BEGIN Records shown
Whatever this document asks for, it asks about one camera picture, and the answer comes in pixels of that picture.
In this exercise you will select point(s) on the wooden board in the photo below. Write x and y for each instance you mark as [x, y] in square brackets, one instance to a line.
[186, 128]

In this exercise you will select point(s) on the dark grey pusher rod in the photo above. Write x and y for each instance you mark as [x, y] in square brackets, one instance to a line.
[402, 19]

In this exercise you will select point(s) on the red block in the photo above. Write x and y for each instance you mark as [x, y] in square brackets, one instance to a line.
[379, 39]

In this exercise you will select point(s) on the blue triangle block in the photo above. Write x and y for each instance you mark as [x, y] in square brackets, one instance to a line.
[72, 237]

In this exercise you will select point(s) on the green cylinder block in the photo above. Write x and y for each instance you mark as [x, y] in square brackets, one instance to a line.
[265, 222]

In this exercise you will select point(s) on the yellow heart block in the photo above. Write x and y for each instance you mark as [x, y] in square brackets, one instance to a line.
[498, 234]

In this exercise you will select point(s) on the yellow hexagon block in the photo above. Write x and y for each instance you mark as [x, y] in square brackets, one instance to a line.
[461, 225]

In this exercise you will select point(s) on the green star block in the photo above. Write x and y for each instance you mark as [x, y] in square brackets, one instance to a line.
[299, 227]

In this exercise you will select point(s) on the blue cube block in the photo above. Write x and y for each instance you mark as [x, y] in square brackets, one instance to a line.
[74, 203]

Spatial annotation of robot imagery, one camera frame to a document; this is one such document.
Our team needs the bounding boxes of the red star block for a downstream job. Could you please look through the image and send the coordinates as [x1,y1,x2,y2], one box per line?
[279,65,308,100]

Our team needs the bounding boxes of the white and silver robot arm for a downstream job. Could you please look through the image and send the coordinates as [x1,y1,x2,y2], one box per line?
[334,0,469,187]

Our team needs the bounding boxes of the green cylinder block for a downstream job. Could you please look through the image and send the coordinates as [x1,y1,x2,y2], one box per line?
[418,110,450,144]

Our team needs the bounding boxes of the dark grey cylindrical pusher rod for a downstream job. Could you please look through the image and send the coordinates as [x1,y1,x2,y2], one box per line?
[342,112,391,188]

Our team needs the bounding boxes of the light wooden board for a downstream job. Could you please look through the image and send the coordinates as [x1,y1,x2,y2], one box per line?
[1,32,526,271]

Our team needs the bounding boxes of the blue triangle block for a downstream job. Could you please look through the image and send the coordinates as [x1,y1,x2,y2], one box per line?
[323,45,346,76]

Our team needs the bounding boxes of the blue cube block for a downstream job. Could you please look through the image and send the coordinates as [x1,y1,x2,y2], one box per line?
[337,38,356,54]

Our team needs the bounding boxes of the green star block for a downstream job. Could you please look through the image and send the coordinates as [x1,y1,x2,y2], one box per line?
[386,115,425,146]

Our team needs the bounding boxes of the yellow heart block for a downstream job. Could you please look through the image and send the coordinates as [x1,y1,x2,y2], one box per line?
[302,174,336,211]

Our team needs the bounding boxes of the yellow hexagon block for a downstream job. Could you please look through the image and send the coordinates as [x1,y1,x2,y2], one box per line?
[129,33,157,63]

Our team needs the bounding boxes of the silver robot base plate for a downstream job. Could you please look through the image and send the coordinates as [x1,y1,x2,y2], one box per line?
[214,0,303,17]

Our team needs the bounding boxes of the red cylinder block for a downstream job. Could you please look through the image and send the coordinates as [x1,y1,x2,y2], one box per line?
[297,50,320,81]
END Records shown
**What you should do**
Report every line of the entries that carries the word "document".

**Solved exercise**
Whatever this document asks for, it asks about one camera picture, and the answer comes in pixels of that picture.
Spatial annotation of robot imagery, one camera frame to a document; this is one such document.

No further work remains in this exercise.